◆ What needs to be done ◆
Filter the entries for the string "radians". Copy each line that has it.

◆ Material for this task ◆
- - - - -

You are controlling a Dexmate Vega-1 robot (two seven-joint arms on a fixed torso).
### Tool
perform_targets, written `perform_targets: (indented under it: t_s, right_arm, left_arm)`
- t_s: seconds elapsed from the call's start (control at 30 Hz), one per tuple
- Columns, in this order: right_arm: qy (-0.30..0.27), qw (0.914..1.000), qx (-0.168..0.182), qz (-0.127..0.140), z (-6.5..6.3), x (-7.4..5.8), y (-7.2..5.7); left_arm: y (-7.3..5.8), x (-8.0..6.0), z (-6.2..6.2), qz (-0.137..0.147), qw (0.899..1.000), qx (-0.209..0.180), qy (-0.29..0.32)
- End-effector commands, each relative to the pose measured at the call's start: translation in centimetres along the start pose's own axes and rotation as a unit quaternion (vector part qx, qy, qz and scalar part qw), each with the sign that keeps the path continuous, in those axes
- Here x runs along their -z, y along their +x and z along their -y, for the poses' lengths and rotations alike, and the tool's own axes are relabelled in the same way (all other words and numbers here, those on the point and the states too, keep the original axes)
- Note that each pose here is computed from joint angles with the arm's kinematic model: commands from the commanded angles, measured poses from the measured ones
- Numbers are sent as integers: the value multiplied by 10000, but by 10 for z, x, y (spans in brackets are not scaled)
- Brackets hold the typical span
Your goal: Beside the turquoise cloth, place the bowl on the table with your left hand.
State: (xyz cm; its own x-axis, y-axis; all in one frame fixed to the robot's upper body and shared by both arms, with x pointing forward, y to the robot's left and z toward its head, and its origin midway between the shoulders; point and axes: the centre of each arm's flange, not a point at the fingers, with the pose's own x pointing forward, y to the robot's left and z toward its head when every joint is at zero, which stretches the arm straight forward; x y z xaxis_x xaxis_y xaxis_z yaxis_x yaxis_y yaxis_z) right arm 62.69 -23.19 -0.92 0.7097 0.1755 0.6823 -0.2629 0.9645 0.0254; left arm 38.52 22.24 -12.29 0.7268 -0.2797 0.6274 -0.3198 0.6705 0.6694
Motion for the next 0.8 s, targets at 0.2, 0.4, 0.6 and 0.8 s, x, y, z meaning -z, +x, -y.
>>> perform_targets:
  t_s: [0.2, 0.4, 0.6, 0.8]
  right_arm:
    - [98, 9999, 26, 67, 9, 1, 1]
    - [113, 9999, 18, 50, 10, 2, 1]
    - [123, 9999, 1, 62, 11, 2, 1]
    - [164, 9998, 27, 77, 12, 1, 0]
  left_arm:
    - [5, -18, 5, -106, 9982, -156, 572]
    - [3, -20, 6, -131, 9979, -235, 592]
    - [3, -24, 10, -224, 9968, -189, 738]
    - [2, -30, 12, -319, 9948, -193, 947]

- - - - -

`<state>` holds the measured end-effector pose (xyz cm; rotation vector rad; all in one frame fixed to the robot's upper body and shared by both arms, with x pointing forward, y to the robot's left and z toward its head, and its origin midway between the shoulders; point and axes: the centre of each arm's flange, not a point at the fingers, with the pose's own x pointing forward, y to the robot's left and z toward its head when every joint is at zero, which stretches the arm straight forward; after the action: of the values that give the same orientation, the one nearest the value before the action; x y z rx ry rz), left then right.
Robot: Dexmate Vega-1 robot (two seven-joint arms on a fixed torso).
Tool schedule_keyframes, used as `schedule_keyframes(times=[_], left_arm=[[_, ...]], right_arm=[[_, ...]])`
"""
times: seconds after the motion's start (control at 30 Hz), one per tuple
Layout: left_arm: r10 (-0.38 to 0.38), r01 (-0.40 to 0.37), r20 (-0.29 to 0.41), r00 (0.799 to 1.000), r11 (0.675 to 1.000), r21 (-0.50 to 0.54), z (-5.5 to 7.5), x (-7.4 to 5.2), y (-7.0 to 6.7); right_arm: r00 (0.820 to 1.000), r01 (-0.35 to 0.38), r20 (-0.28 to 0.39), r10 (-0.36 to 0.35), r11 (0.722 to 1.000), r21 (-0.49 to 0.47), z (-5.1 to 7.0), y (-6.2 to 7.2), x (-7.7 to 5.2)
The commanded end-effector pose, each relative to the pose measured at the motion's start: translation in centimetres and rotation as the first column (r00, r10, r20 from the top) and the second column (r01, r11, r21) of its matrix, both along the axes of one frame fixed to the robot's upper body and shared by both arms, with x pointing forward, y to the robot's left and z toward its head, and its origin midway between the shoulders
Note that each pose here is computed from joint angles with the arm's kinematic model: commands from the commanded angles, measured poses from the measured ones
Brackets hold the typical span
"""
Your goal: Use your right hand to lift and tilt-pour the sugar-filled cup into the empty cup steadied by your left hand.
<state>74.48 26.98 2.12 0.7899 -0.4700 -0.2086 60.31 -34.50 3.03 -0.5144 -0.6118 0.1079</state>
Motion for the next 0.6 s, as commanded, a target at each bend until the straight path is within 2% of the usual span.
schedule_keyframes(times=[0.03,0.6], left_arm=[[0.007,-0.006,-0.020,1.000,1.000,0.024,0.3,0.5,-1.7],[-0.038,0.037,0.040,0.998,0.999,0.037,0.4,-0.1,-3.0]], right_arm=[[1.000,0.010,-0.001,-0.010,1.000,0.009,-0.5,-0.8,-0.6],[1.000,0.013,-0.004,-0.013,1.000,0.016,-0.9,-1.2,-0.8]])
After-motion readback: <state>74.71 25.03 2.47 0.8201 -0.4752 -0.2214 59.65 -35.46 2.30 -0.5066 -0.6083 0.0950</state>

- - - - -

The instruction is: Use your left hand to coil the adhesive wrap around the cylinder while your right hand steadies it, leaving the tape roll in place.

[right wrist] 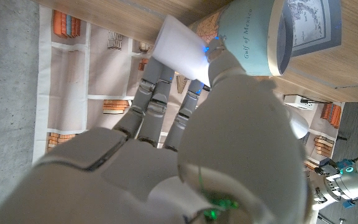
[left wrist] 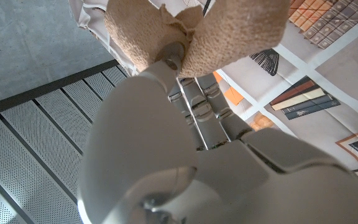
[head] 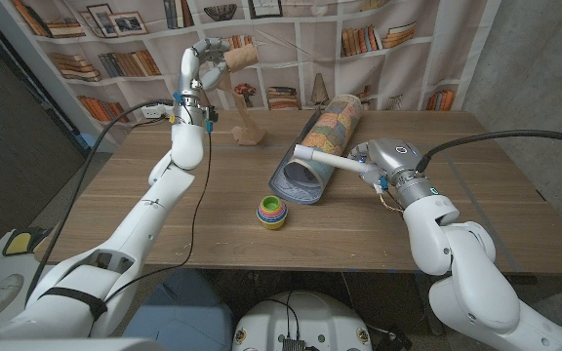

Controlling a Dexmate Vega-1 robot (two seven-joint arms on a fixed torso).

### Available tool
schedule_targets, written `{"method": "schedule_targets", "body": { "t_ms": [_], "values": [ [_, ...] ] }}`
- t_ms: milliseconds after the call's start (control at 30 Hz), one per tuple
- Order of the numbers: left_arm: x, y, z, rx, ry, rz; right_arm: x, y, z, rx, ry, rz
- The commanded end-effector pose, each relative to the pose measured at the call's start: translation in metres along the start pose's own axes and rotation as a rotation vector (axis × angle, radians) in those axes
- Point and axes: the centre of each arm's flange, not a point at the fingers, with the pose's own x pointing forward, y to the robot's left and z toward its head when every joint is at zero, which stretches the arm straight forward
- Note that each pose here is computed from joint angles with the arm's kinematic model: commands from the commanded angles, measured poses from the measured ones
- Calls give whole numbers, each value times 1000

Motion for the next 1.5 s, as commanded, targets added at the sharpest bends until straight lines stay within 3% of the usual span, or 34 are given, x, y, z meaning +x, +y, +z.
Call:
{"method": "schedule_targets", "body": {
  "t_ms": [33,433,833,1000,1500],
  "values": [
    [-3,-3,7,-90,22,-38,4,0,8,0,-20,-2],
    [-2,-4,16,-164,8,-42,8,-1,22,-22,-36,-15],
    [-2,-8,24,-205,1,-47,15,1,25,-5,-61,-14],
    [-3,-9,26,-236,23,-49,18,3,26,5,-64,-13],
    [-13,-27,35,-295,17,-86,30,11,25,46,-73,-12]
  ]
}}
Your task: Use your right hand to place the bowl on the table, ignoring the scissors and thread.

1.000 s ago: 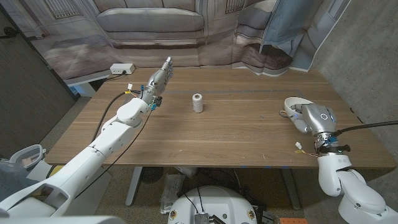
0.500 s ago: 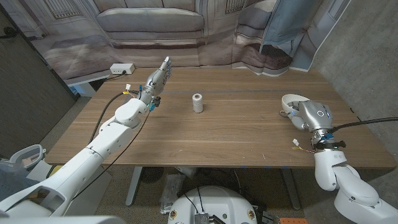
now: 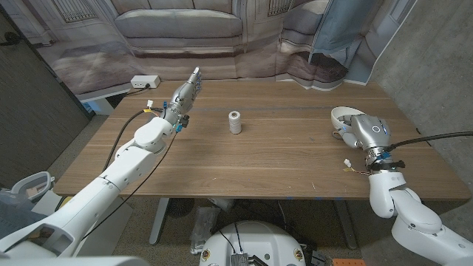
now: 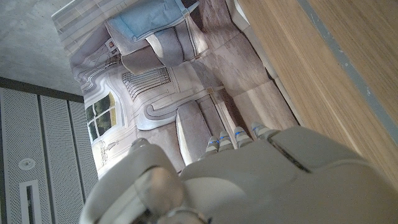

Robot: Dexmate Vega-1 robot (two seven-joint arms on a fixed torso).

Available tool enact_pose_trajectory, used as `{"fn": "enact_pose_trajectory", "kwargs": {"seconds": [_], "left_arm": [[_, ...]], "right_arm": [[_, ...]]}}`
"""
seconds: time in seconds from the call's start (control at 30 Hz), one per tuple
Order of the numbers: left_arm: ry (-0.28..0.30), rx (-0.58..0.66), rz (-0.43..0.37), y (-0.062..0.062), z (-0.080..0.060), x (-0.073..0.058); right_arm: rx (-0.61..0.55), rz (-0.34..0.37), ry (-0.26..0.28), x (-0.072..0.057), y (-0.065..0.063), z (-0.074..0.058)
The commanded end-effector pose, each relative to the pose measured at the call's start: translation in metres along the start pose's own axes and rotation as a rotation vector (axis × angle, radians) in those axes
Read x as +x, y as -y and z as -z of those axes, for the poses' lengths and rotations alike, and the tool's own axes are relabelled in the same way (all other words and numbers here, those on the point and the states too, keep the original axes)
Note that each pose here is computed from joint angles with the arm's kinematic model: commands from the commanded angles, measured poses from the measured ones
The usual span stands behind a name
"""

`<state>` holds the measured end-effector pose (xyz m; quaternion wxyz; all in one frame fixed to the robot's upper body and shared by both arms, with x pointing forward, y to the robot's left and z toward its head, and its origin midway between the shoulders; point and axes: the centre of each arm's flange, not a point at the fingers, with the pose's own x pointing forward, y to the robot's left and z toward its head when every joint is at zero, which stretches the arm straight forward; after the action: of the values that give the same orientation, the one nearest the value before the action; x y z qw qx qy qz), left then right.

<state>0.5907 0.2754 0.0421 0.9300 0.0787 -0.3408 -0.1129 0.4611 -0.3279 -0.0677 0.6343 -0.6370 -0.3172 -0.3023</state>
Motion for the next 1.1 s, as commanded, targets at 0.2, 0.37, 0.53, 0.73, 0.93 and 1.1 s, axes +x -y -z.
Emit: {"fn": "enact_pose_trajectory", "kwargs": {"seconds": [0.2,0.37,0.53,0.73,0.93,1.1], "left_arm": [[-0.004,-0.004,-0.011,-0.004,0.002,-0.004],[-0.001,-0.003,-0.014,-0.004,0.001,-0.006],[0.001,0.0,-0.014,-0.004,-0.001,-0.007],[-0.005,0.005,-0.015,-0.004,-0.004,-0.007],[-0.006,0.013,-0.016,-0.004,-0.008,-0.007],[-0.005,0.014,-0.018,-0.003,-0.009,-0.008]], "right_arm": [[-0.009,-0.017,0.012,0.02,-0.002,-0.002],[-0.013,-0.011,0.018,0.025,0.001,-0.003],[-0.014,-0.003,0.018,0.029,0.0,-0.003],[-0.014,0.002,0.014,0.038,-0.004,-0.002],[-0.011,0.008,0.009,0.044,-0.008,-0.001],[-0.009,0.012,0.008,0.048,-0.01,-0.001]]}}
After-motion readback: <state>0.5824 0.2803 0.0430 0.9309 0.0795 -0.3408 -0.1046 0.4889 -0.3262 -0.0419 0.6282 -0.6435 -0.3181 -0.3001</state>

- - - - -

◆ Exercise output ◆
- The commanded end-effector pose, each relative to the pose measured at the call's start: translation in metres along the start pose's own axes and rotation as a rotation vector (axis × angle, radians) in those axes
The commanded end-effector pose, each relative to the pose measured at the call's start: translation in metres along the start pose's own axes and rotation as a rotation vector (axis × angle, radians) in those axes

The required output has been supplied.